Repository: hbase
Updated Branches:
  refs/heads/branch-2 b59c39d94 -> 6d1740d49


HBASE-20137 TestRSGroups is flakey

On failed RPC we expire the server and suspend expecting the
resultant ServerCrashProcedure to wake us back up again. In tests,
TestRSGroup hung because it failed to schedule a server expiration
because the server was already expired undergoing processing (the
test was shutting down). Deal with this case by having expire
servers return false if unable to expire. Callers will then know
where a ServerCrashProcedure has been scheduled or not.

M hbase-server/src/main/java/org/apache/hadoop/hbase/master/ServerManager.java
  Have expireServer return true if successful.

M 
hbase-server/src/main/java/org/apache/hadoop/hbase/master/assignment/RegionTransitionProcedure.java
 The log that included an exception whose message was the current
procedure as a String totally baffled me.

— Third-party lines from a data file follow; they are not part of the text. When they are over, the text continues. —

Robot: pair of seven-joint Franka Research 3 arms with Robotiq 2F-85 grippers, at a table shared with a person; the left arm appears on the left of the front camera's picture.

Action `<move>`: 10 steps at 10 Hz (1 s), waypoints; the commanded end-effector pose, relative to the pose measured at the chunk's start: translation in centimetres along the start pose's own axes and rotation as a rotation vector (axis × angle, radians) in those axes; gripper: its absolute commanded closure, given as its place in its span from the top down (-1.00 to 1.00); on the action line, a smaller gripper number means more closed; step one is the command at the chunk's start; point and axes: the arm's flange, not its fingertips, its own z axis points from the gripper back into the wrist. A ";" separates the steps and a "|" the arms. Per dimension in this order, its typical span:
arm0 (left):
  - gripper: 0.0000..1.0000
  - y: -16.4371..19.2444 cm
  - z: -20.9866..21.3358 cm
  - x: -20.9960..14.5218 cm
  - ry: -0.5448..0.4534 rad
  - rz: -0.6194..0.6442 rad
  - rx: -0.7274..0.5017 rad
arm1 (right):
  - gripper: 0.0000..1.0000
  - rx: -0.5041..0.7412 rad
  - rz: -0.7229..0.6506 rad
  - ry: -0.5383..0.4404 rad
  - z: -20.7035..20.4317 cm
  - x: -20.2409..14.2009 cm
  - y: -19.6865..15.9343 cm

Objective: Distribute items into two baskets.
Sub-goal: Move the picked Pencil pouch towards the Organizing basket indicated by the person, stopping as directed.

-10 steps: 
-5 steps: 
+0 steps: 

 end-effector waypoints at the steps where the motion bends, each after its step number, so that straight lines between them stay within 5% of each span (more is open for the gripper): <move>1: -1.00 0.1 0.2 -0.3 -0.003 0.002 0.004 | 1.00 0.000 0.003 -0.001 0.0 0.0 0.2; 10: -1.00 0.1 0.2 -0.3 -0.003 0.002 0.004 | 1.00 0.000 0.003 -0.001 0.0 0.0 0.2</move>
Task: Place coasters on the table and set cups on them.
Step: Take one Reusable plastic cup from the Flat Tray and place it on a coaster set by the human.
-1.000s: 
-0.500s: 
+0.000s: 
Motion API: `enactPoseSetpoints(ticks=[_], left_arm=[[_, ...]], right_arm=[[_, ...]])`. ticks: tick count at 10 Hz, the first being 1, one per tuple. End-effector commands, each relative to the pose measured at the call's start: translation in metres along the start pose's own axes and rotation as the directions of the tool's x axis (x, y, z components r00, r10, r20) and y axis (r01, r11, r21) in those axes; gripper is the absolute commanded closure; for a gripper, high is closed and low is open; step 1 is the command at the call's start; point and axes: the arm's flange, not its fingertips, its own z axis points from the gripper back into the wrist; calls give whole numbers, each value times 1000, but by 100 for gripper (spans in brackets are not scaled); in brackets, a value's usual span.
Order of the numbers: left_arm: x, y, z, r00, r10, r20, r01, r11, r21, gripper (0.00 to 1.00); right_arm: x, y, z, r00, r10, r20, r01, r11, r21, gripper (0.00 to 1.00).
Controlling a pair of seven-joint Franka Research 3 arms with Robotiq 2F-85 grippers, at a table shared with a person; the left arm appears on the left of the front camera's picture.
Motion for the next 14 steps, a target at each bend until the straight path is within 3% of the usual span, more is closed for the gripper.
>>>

Make it more obvious what
exception is.

M 
hbase-server/src/main/java/org/apache/hadoop/hbase/master/assignment/UnassignProcedure.java
 If failed expire of a server, wake our procedure -- do not suspend --
and presume ok to move region to CLOSED state (because going down or
concurrent crashed server processing ongoing).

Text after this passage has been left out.